Elvey failed to appear for his first scheduled sentencing hearing, prompting Boulder Deputy District Attorney McKenna Mayfield on Monday to ask for eight years in prison.

“He was an adult preying on a young, vulnerable child,” Mayfield said. Mayfield also noted this would be Elvey’s sixth felony and that he had a history of noncompliance on probation and bond.

“He’s been given every opportunity to take advantage of treatment programs and has failed to comply with those,” Mayfield said.

Attorneys had previously agreed on a cap of six years in prison, but Mayfield said Elvey’s failure to appear violated the plea agreement.

Mulvahill ruled Elvey’s failure to appear did violate the agreement, but overruled defense attorney April Coleman’s request for a continuance since Mulvahill said he would not exceed the six-year cap when sentencing.

But Coleman also objected to the sex offense probation aspect of the sentence, noting that when plea negotiations took place such a sentence was illegal and Elvey was not advised it was a possibility.

But Mulvahill said that not only was the sentence legal, it was needed after a pre-sentence investigation found Elvey was at a high risk to sexually reoffend.

“It would be irresponsible to simply have you transition to parole,” Mulvahill said.

According to an arrest report, police noticed a “suspicious vehicle” near Folsom Drive and Valmont Road on 11:33 p.m. April 29, 2020. Officers saw the vehicle fail to properly stop at a red light, and pulled the vehicle over in the parking lot of a Best Western Inn, 770 28th St.

The officers found Elvey in the driver’s seat and a 16-year-old girl in the passenger’s seat. Upon further questioning, the teen then admitted she and Elvey had met up on two previous occasions at the hotel to have sex.

“I would like to apologize to the victim in this case and anyone else that was affected negatively by my decisions,” Elvey said.
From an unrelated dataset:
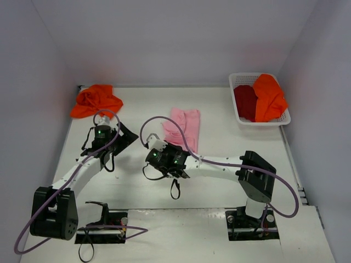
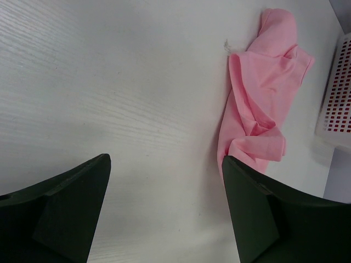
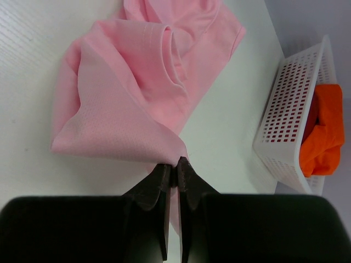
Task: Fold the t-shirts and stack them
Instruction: Fold the tshirt
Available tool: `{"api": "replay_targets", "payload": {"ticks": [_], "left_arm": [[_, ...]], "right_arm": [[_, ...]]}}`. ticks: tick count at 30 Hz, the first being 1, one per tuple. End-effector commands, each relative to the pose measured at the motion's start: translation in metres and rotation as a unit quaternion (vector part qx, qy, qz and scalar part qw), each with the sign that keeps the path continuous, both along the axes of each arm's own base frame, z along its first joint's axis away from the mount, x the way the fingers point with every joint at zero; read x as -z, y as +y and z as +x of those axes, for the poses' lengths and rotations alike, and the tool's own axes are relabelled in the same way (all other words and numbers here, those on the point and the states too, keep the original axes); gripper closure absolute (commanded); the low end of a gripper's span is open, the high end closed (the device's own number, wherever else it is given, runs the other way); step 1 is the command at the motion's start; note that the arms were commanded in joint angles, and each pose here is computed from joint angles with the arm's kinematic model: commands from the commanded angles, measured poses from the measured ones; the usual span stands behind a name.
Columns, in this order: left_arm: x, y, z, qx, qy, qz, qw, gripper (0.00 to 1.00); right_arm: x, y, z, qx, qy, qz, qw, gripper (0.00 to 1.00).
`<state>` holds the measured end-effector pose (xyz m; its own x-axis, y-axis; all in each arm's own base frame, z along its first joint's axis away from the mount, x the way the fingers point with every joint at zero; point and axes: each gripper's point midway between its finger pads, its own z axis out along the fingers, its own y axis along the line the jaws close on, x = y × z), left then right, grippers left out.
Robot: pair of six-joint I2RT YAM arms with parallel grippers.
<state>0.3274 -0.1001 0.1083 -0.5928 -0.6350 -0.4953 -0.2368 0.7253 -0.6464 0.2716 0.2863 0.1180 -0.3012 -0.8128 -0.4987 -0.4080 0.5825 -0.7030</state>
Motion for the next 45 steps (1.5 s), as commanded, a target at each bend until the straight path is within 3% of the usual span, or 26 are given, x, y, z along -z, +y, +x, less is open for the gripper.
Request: {"api": "replay_targets", "payload": {"ticks": [1, 22, 45], "left_arm": [[-0.021, 0.000, 0.008, 0.002, -0.036, -0.007, 0.999, 0.23], [-0.015, 0.000, 0.010, 0.001, -0.030, -0.004, 1.000, 0.23], [-0.004, 0.001, 0.013, -0.001, -0.022, -0.006, 1.000, 0.23]], "right_arm": [[-0.049, 0.000, 0.016, 0.015, -0.040, 0.044, 0.998, 1.00], [-0.085, -0.005, 0.093, 0.029, -0.063, 0.090, 0.993, 1.00], [-0.091, -0.004, 0.139, 0.024, -0.071, 0.117, 0.990, 1.00]]}}
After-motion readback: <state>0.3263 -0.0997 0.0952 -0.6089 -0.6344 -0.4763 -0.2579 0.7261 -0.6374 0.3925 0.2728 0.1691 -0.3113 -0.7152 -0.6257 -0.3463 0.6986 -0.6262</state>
Coleman said Elvey had a severe drug addiction and “clearly made bad choices.” But Coleman said if Elvey could stay clean, he had a chance at being a productive member of the community.

“His mind was so addled by drugs, he could not think clearly and he did something that, were he sober and thinking clearly, he would have never done,” Coleman said.

Elvey said that since being in jail, he has had a chance to get sober and “let my mind clear up.”

Mulvahill warned Elvey that backsliding again on probation would likely land him back in prison.

“I don’t know if it’s going to work,” Mulvahill said of treatment. “It’s going to be up to you.”